SUPPLIED DATA —

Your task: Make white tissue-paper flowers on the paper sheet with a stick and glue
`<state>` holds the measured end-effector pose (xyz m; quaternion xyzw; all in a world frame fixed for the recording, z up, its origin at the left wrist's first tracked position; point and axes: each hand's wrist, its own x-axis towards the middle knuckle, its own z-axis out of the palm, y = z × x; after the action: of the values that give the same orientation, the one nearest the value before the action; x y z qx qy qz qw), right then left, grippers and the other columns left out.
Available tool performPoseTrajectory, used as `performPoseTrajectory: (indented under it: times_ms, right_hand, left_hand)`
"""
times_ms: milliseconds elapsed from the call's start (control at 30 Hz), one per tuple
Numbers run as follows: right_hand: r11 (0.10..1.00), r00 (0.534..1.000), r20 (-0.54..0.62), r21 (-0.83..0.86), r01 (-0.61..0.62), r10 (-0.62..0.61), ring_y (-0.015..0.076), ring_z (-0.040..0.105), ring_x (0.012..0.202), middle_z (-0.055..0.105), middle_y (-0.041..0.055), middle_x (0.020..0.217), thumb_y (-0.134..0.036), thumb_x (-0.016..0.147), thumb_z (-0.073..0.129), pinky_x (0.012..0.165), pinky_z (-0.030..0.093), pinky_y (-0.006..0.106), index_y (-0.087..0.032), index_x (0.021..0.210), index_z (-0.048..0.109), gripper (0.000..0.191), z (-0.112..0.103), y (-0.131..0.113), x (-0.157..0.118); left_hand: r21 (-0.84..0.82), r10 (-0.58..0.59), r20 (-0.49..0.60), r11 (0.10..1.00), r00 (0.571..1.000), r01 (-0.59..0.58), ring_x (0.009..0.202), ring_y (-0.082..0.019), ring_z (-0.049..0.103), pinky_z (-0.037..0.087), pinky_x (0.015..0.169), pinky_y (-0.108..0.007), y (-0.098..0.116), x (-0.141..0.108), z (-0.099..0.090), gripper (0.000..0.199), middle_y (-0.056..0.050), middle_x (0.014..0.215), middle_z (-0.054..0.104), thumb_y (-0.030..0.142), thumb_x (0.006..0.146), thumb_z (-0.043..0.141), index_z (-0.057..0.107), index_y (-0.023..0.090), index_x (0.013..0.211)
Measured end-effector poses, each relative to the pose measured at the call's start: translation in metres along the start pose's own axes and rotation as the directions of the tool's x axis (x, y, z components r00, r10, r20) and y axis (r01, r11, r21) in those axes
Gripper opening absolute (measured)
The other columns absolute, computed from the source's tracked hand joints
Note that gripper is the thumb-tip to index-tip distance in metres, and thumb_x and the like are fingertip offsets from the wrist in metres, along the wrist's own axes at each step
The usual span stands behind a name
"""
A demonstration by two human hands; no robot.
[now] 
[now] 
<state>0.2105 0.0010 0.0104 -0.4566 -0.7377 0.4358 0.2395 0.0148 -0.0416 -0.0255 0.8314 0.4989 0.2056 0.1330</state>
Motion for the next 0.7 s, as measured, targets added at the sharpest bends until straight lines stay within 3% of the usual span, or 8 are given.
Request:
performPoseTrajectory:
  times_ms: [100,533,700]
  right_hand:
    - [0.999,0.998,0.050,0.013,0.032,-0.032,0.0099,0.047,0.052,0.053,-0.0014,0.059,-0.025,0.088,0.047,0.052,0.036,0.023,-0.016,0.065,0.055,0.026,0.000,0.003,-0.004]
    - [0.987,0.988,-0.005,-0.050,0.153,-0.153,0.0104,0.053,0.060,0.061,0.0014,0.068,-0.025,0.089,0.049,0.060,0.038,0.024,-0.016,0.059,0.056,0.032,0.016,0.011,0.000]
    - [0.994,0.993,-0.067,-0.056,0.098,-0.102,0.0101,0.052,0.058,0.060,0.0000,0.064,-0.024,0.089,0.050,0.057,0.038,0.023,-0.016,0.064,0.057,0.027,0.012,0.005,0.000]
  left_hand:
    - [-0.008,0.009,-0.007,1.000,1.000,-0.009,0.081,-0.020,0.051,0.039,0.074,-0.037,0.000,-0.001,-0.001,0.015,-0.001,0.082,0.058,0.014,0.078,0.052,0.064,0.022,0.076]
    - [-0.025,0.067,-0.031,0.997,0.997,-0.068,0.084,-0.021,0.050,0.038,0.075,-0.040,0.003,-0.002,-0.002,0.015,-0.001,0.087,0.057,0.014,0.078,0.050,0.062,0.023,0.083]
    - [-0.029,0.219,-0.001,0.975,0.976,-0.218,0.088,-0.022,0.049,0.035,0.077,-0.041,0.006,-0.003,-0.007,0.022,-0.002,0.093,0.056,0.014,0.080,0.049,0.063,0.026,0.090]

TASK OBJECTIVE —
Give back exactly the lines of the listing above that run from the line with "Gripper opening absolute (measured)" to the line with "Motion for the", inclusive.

TASK RESPONSE —
Gripper opening absolute (measured)
The other columns absolute, computed from the source's tracked hand joints
Note that gripper is the thumb-tip to index-tip distance in metres, and thumb_x and the like are fingertip offsets from the wrist in metres, along the wrist's own axes at each step
The usual span stands behind a name
"""
A demonstration by two human hands; no robot.
[now] 
[now] 
<state>0.2105 0.0010 0.0104 -0.4566 -0.7377 0.4358 0.2395 0.0148 -0.0416 -0.0255 0.8314 0.4989 0.2056 0.1330</state>
Motion for the next 0.7 s, as measured, targets added at the sharpest bends until straight lines stay within 3% of the usual span, or 8 are given.

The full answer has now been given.